== Task description ==
Could you write out the lines below exactly, beginning with the first and finishing with the one that contains "chair base in this photo."?

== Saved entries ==
----

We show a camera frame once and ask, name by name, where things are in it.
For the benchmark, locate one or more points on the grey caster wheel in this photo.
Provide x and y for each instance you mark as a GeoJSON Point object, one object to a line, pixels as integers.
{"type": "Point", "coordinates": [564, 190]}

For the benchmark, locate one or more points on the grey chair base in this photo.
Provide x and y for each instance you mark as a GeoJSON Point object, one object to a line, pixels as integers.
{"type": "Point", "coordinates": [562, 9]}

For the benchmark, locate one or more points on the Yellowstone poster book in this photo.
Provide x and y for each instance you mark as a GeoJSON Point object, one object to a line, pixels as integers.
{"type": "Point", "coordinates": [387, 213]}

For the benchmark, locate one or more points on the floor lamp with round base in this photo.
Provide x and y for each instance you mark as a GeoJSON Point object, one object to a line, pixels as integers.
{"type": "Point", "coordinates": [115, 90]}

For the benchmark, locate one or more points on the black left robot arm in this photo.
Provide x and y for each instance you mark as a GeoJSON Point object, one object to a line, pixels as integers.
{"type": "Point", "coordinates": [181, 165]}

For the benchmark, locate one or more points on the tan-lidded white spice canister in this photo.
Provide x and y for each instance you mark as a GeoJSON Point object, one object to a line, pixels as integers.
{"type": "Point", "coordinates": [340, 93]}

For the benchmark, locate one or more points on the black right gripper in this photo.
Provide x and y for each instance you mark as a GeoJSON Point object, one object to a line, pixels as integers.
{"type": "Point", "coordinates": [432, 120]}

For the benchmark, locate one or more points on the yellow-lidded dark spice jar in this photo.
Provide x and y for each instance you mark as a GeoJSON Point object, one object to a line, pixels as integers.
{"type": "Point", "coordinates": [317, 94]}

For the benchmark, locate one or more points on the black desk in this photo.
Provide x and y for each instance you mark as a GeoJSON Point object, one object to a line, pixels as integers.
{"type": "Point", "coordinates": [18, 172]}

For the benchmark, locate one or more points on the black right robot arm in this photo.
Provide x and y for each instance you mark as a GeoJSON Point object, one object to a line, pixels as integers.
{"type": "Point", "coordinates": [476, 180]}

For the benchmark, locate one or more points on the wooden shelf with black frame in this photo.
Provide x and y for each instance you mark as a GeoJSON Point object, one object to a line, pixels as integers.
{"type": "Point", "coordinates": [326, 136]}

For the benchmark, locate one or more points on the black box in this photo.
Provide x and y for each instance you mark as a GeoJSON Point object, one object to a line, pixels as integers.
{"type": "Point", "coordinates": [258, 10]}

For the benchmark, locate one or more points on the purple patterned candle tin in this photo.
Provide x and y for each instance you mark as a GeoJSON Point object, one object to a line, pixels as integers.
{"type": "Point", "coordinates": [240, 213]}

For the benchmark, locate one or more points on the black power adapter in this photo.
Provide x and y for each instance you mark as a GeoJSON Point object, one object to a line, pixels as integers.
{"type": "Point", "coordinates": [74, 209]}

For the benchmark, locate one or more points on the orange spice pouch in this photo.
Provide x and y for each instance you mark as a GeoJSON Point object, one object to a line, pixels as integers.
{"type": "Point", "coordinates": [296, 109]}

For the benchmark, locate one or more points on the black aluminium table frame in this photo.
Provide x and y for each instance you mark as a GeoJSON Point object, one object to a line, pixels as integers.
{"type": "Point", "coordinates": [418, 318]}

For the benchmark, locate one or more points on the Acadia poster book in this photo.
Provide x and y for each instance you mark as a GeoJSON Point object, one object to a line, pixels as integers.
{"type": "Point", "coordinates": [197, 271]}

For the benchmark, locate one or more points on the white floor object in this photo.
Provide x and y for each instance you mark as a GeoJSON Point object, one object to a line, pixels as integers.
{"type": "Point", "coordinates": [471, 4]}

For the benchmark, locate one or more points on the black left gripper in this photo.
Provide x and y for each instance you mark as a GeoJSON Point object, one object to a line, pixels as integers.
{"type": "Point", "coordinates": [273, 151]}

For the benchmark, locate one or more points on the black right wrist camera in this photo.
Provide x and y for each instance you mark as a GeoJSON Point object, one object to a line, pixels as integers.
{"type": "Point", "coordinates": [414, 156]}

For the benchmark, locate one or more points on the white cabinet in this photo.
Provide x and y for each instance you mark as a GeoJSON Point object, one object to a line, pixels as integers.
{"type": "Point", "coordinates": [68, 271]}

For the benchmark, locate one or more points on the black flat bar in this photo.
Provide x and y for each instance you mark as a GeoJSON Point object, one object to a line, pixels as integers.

----

== Answer for this exercise ==
We show a camera frame once and ask, name by name, where things are in it.
For the benchmark, locate one or more points on the grey caster wheel in this photo.
Provide x and y for each instance you mark as a GeoJSON Point object, one object to a line, pixels as integers.
{"type": "Point", "coordinates": [564, 190]}

For the benchmark, locate one or more points on the grey chair base in this photo.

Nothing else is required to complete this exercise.